An AI-powered medicine identification and information system that uses computer vision and retrieval-augmented generation (RAG) to provide accurate, source-backed answers about medications from their official patient leaflets.
MedaBot solves the problem of quickly accessing reliable medication information by:
- Identifying medicines from photos of packaging/pills
- Retrieving official patient leaflets from regulatory databases
- Processing leaflets with AI to enable natural language queries
- Providing accurate, source-backed answers constrained to official documentation
- React 19 - Modern UI components with latest features
- TanStack Router - Type-safe routing and navigation
- TanStack Start - Full-stack React framework with SSR
- Tailwind CSS 4 - Utility-first styling with latest features
- React Webcam - Camera integration for medicine photography
- TypeScript - Type safety throughout the application
- Vinxi - Modern build tool and development server
- Node.js - Server-side runtime environment
Technology: OpenAI GPT-4.1-nano with Vision API
- Analyzes uploaded medicine photos
- Extracts structured data: name, brand, active substance, dosage
- Uses Zod schema validation for type-safe responses
- Optimized prompts for pharmaceutical accuracy
Technology: Playwright browser automation
- Automated web scraping of Portuguese INFARMED database
- Headless browser navigation and form submission
- Network interception to capture PDF downloads
- Robust error handling and timeout management
Technology: LangChain.js + OpenAI Embeddings
- PDF Processing: LangChain PDFLoader extracts text from patient leaflets
- Text Chunking: RecursiveCharacterTextSplitter creates overlapping chunks (1000 chars, 200 overlap)

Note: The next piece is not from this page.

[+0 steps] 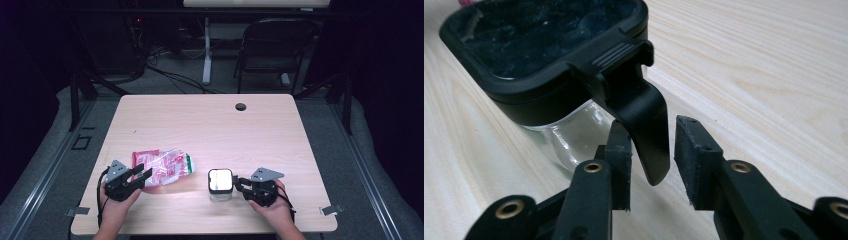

- Vector Embeddings: OpenAI embeddings model creates semantic representations
- Vector Storage: In-memory vector store for fast similarity search
Technology: LangChain Retriever + ChatGPT-4
- Semantic Search: Vector similarity search finds relevant leaflet sections
- Context Assembly: Top-k relevant chunks provide context to LLM
- Constrained Generation: System prompts ensure responses use only leaflet content
- Source Attribution: Responses include references to specific leaflet sections
- Source Constraint: AI responses limited to official leaflet content only
- Medical Disclaimers: Clear guidance to consult healthcare professionals
# Install dependencies
npm install
# Set up environment variables
cp .envrc.example .envrc
# Add your OPENAI_API_KEY
# Start development server
npm run dev
# Build for production
npm run build
npm start- 📸 Capture: Take a photo of medicine packaging
- 🔍 Identify: AI extracts medicine details from image
- 📄 Fetch: System retrieves official patient leaflet
- 🤖 Process: LangChain creates searchable knowledge base
- 📝 Overview: Generate initial medicine summary
- ✅ Query: Ask natural language questions about the medicine
Built with modern web technologies and AI to make medication information more accessible and reliable.